WHAT THIS TASK INVOLVES: Could you repeat the whole listing below exactly, omitting any picture it holds?
═════ RECORDED DATA ═════
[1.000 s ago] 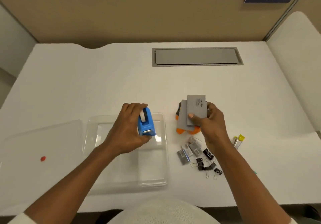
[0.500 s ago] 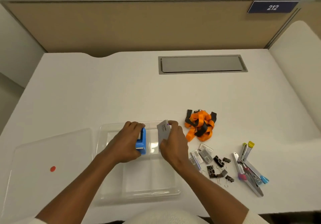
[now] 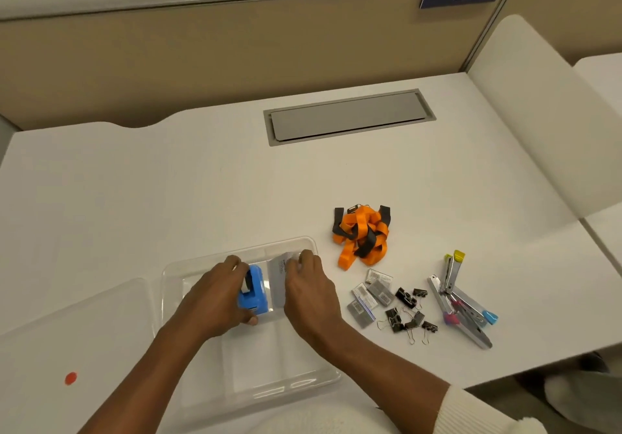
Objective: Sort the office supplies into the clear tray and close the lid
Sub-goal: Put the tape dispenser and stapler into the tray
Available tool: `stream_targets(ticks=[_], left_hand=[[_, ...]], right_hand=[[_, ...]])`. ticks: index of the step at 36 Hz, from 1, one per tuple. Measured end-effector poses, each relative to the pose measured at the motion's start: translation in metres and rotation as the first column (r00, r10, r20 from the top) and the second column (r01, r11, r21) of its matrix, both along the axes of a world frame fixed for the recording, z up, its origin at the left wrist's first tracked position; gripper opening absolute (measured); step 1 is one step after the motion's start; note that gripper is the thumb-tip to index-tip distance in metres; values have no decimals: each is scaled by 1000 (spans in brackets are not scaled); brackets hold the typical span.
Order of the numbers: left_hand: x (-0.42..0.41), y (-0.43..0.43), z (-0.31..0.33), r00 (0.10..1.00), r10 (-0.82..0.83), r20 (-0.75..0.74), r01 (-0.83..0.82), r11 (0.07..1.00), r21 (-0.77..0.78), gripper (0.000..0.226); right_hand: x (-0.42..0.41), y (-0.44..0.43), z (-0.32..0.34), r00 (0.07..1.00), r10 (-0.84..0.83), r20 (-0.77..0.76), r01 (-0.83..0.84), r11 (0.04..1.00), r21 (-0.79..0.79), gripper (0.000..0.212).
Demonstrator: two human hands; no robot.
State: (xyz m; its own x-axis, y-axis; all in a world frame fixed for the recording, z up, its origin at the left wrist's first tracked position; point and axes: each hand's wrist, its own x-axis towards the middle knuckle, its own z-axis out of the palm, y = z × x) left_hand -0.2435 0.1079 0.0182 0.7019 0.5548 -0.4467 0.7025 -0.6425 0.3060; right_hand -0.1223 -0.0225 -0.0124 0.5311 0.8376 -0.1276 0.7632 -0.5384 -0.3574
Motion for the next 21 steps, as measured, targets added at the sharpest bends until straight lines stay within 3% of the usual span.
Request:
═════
THE ANSWER:
[1.000 s ago] 
[0.500 s ago] 
[now] 
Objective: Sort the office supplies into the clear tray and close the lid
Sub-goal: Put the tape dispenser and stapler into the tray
Available tool: `stream_targets(ticks=[_], left_hand=[[_, ...]], right_hand=[[_, ...]])`. ticks: index of the step at 36 Hz, from 1, one per tuple. Measured end-effector poses, each relative to the pose measured at the motion's start: translation in metres and rotation as the first column (r00, r10, r20 from the top) and the second column (r01, r11, r21) of its matrix, both along the axes of a world frame fixed for the recording, z up, its origin at the left wrist's first tracked position; gripper opening absolute (measured); step 1 is one step after the motion's start; note that gripper is the thumb-tip to index-tip distance in metres; values have no decimals: each is scaled by 1000 (spans in brackets are not scaled); brackets hold the typical span.
Order of the numbers: left_hand: x (-0.42..0.41), y (-0.43..0.43), z (-0.31..0.33), r00 (0.10..1.00), r10 (-0.82..0.83), r20 (-0.75..0.74), r01 (-0.83..0.82), r11 (0.07..1.00), r21 (-0.77..0.78), gripper (0.000..0.226); right_hand: x (-0.42..0.41), y (-0.44..0.43), z (-0.32..0.34), r00 (0.07..1.00), r10 (-0.84..0.83), r20 (-0.77..0.76), r01 (-0.83..0.84), r11 (0.04..1.00), r21 (-0.79..0.79), gripper (0.000..0.212).
Demonstrator: two human hands; no robot.
State: (xyz m; its own x-axis, y-axis; all in a world frame fixed for the recording, z up, its origin at the left wrist's first tracked position; point and axes: each hand's wrist, its own x-axis towards the middle knuckle, its own z-axis out of the palm, y = z × x) left_hand -0.2435 0.1079 0.0182 0.7019 0.5548 -0.4467 0.7025 -0.6425 0.3060; right_hand -0.1223 -0.0225 -0.0124 0.5311 0.8376 -0.1276 0.7632 -0.5384 -0.3574
Motion for the next 21 steps, as measured, targets added at the sharpest bends until straight lines stay within 3% of the usual span.
Request:

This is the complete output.